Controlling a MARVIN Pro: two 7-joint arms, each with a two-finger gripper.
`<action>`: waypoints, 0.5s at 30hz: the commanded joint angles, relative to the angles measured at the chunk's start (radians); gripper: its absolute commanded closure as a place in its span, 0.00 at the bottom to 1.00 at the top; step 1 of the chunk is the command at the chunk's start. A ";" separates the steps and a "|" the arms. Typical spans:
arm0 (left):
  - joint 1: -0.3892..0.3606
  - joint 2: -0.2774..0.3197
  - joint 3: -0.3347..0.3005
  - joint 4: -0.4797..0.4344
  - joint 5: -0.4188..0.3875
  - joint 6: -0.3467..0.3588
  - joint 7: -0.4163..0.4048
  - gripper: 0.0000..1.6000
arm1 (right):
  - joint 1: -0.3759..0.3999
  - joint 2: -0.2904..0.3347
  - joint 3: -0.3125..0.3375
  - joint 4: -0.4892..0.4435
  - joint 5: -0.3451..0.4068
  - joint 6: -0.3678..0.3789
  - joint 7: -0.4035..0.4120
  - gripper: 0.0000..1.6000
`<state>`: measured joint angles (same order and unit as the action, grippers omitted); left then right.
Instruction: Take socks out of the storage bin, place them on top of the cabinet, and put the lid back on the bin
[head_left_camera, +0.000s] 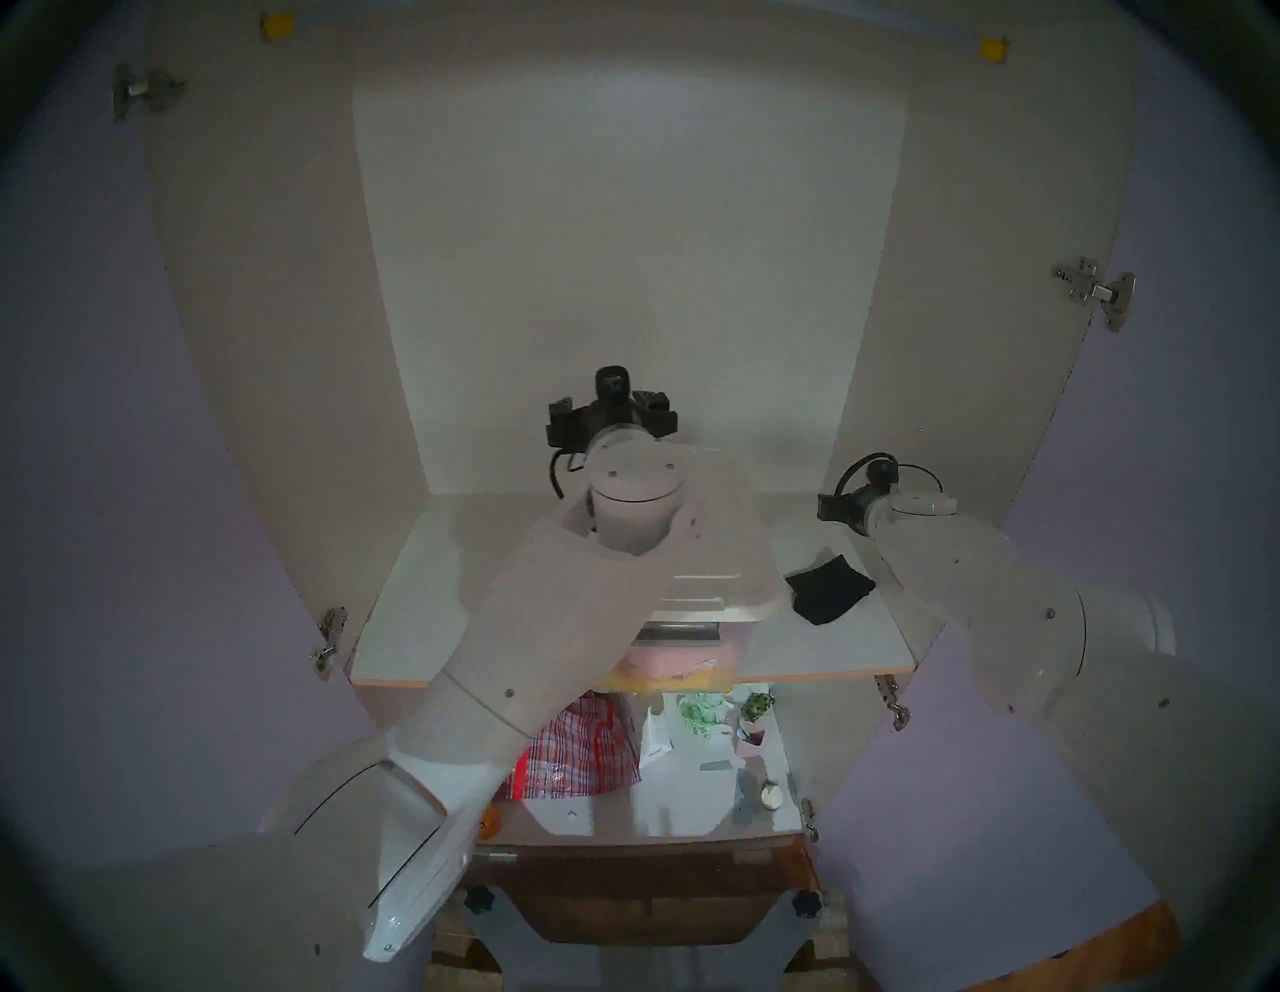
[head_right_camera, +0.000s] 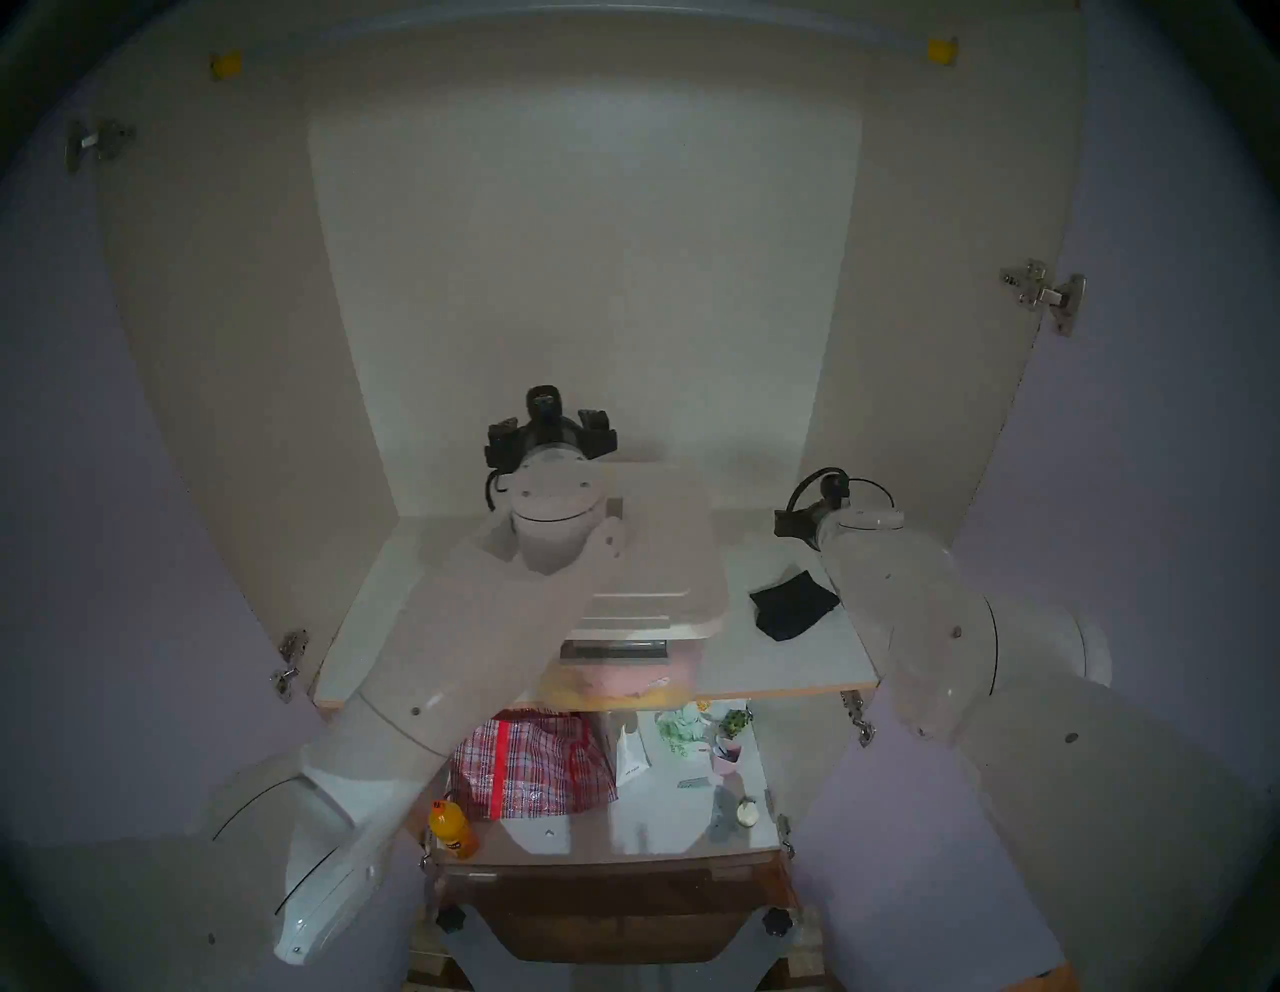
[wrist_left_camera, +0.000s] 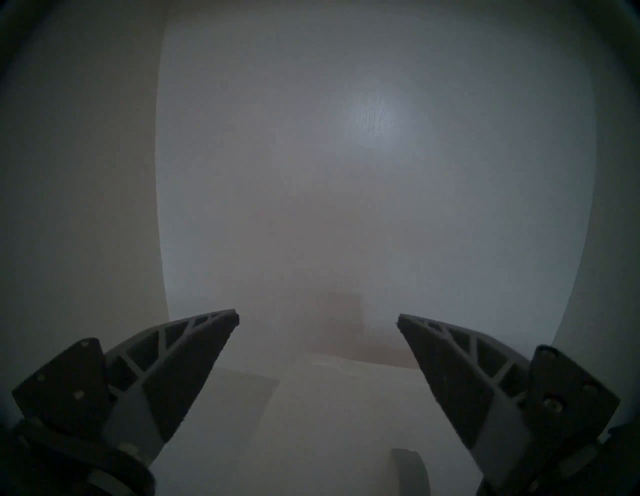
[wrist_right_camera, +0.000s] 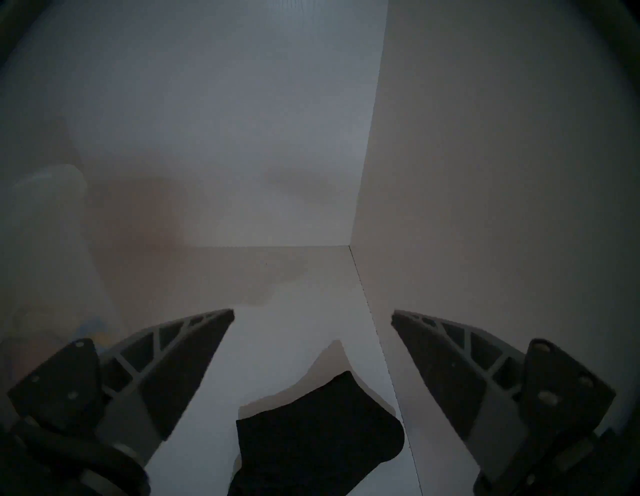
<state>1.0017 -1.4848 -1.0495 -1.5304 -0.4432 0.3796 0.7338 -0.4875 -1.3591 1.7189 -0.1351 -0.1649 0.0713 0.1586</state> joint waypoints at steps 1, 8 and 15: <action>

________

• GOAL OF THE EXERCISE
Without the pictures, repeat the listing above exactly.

• TASK RESULT
Controlling a MARVIN Pro: two 7-joint arms, each with a two-finger gripper.
`<action>`: waypoints, 0.5s at 30hz: the commanded joint angles, relative to the angles measured at the chunk's start (radians); gripper: its absolute commanded closure as a place in its span, 0.00 at the bottom to 1.00 at the top; step 1 of the chunk is the command at the chunk's start. A ";" separates the steps and a "|" the arms. Typical spans:
arm0 (left):
  - joint 1: -0.3892..0.3606
  - joint 2: -0.2774..0.3197
  - joint 3: -0.3347..0.3005
  - joint 4: -0.4797..0.4344
  - joint 5: -0.4188..0.3875
  - joint 6: -0.3467..0.3588
  - joint 7: -0.4163..0.4048
  - gripper: 0.0000..1.6000
arm1 (right):
  - joint 1: -0.3759..0.3999
  - joint 2: -0.2904..0.3347
  - joint 3: -0.3125..0.3375
  - joint 4: -0.4892..0.4435
  - joint 5: -0.3451..0.4068
  - joint 6: -0.3678..0.3789
  - joint 7: -0.4035..0.4120
  - gripper: 0.0000..1.6000
`<state>`: measured joint angles (same order and unit as the action, grippers omitted); left then right.
Instruction: Take socks out of the storage bin, place them on top of the cabinet, and put the lid back on the bin
[head_left_camera, +0.000s] 
[head_right_camera, +0.000s] 
[wrist_left_camera, +0.000s] 
[wrist_right_camera, +0.000s] 
<state>1.0017 -1.4848 -1.0495 -1.5304 -0.4432 0.3796 0.7338 -0.4875 -1.3591 1.7189 -0.1351 -0.1649 0.0713 0.1586</state> joint waypoints at steps 1, 8 and 15: <action>

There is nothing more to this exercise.